In the listing below, find each line with the string "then" and report it.

━━━━━━━━

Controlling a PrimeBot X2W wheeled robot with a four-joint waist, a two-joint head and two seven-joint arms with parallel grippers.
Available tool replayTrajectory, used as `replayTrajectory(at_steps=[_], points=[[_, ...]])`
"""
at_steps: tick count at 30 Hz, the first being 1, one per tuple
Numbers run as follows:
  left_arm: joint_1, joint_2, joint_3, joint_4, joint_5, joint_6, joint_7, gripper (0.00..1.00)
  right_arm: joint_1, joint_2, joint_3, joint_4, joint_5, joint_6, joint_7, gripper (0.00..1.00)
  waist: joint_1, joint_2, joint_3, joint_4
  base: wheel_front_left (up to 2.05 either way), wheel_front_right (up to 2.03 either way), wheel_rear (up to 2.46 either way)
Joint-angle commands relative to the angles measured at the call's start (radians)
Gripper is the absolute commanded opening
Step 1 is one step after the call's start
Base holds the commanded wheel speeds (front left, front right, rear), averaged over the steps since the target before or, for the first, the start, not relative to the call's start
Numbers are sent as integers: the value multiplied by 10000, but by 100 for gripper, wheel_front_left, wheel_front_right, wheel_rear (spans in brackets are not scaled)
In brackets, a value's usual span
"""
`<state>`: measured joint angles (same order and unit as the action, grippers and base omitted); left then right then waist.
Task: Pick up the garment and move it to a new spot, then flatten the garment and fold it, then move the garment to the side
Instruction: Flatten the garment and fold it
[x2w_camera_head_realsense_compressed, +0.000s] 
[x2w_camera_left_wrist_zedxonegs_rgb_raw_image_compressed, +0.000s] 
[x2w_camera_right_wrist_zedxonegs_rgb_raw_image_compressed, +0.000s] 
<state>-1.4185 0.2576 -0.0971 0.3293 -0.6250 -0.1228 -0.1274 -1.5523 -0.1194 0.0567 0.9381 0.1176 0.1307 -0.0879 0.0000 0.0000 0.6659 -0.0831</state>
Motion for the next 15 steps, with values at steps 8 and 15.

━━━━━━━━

» Result for this exercise
`<state>`: measured joint angles (same order and unit as the action, grippers and base omitted); left then right then waist.
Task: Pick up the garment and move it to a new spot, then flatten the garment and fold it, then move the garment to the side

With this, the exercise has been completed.